Please don’t get sick now. Lord help us.

“Stay here, Ma.” Eloise leaned her head against her mother’s shoulder.

Nilda pulled the little girl’s nightdress over her head and folded it to place in the carpetbag. “You will like the train ride, like when we go to
Mor’s.

“Go see
Bestamor.”
A smile tried to find its way to her pale blue eyes, in spite of the croaky voice.

Nilda buttoned the black wool dress made from one of her old skirts. Over it, she tied a white pinafore with pink daisies painted around the skirt and on the bodice.

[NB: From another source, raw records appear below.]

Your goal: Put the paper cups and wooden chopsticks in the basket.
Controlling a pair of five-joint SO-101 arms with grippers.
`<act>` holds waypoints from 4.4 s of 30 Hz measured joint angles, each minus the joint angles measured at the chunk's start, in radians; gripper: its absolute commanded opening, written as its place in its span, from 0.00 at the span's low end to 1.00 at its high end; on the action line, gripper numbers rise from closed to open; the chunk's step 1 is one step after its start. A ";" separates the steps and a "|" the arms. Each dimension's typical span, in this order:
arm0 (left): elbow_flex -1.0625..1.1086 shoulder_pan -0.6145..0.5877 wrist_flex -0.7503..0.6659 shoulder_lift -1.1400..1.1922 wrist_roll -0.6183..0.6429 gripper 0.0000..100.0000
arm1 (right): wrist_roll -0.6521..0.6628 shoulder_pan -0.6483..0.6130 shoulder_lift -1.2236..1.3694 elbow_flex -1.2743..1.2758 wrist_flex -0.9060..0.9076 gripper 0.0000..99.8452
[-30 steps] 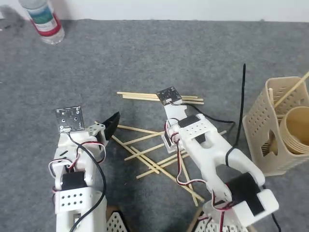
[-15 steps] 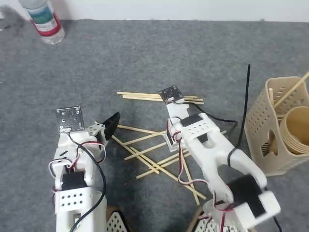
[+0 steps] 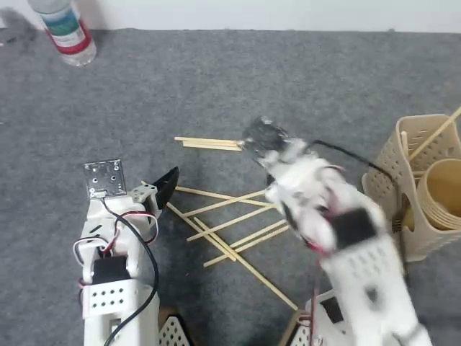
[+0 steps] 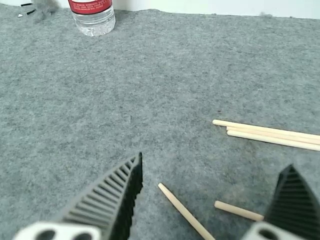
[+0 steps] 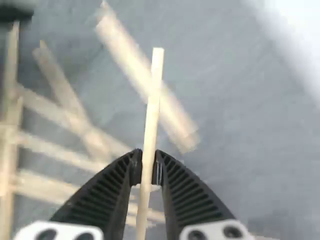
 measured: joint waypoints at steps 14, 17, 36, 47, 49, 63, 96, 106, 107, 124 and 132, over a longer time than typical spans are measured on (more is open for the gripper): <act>0.000 0.000 0.000 0.000 0.000 0.39 | 0.003 0.546 -0.150 -0.176 -0.434 0.01; 0.000 0.000 0.000 0.000 0.000 0.39 | -0.086 0.615 -0.152 -0.176 -0.566 0.01; 0.000 0.000 0.000 0.000 0.000 0.39 | -0.371 0.778 -0.149 0.169 -0.902 0.01; 0.000 0.000 0.000 0.000 0.000 0.39 | -0.371 0.776 -0.150 0.170 -0.908 0.01; 0.000 0.000 0.000 0.000 0.000 0.39 | -0.371 0.776 -0.150 0.170 -0.908 0.01; 0.000 0.000 0.000 0.000 0.000 0.39 | -0.371 0.776 -0.150 0.173 -0.908 0.10; 0.000 0.000 0.000 0.000 0.000 0.39 | -0.213 0.272 -0.097 -0.051 -0.176 0.19; 0.000 0.000 0.000 0.000 0.000 0.39 | -0.178 -0.249 0.272 -0.141 0.299 0.19; 0.000 -0.003 0.000 0.000 0.000 0.39 | -0.176 -0.284 0.282 -0.140 0.304 0.19; 0.000 -0.130 -0.043 0.000 0.048 0.39 | -0.173 -0.601 0.298 0.400 0.014 0.19; 0.000 -0.130 -0.043 0.000 0.048 0.39 | -0.170 -0.632 0.298 0.466 -0.075 0.19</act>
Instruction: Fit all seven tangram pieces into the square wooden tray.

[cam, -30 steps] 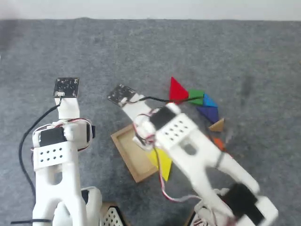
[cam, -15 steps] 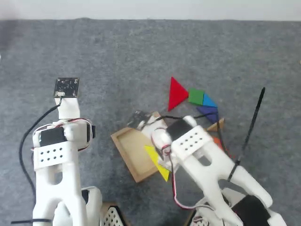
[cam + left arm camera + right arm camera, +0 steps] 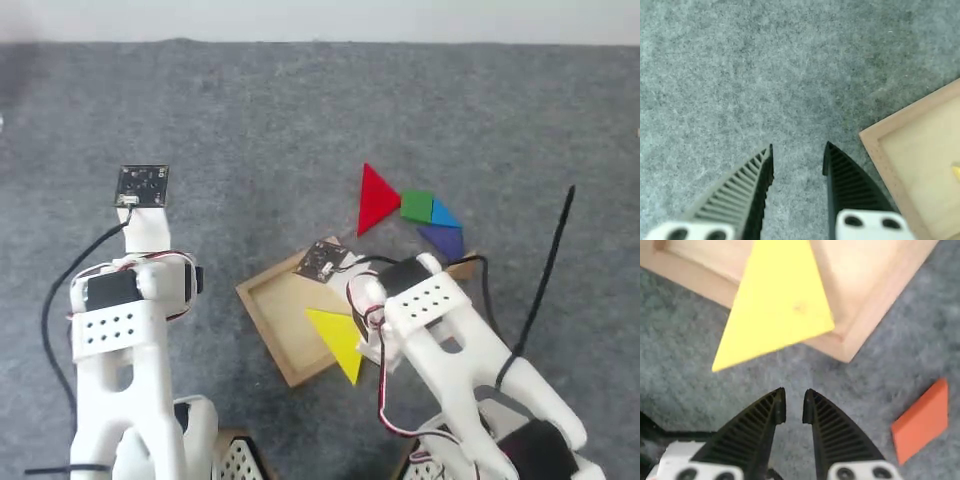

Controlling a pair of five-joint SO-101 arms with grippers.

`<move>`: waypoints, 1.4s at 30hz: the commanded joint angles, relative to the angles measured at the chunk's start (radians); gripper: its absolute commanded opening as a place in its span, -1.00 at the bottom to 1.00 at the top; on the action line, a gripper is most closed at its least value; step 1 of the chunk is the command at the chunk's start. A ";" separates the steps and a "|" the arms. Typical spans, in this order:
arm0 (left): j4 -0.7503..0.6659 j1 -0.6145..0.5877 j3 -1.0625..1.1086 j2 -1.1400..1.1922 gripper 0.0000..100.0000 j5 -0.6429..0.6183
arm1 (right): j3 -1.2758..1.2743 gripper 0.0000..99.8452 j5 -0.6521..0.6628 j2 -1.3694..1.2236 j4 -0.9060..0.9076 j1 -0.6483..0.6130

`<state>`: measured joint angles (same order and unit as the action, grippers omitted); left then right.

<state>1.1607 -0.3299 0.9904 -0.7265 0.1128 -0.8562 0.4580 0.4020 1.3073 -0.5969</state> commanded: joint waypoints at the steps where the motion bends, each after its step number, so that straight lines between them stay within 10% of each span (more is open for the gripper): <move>1: -0.018 -0.008 -0.005 -0.029 -0.67 -0.008 | 0.006 -0.88 -0.017 0.036 -0.035 -0.015; 42: -0.018 -0.009 -0.005 -0.029 -0.67 -0.006 | 0.451 -0.88 -0.147 -0.530 -0.179 -0.266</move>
<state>1.1607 -0.3299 0.9904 -0.7265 0.1128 -0.4710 0.3276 -0.0859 1.1446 -0.8239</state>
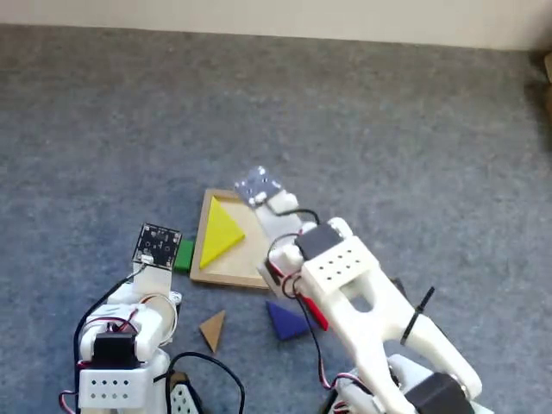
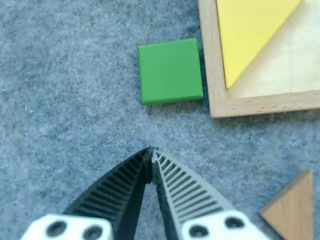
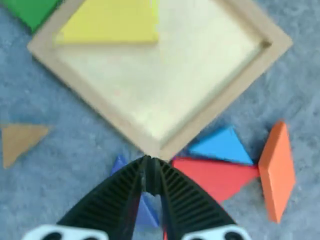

“There now, let’s button your shoes.” Holding Eloise on her lap, she used the hook to slide the buttons through the holes and then set Eloise back on the bed with an extra hug. All the while her mind ran over the things she had packed. If only she could put some of the paints and brushes in the trunk, but they didn’t belong to her—even though she used them whenever she could steal a minute away.

Moments like painting the cheerful flowers on a pinafore or violets on a teacup reminded her of the joys of life. Her painting and worship, not that she separated the two, always brought her joy. Eloise coughed, and Nilda made sure that she had the cough medicine handy in her carpetbag, along with some lemon drops for Eloise to suck on. She’d fixed sandwiches to last the day, along with cookies, cheese, and a small jar of canned fruit. Would the new help know how to preserve the peaches and apples from the fruit vendor like she had?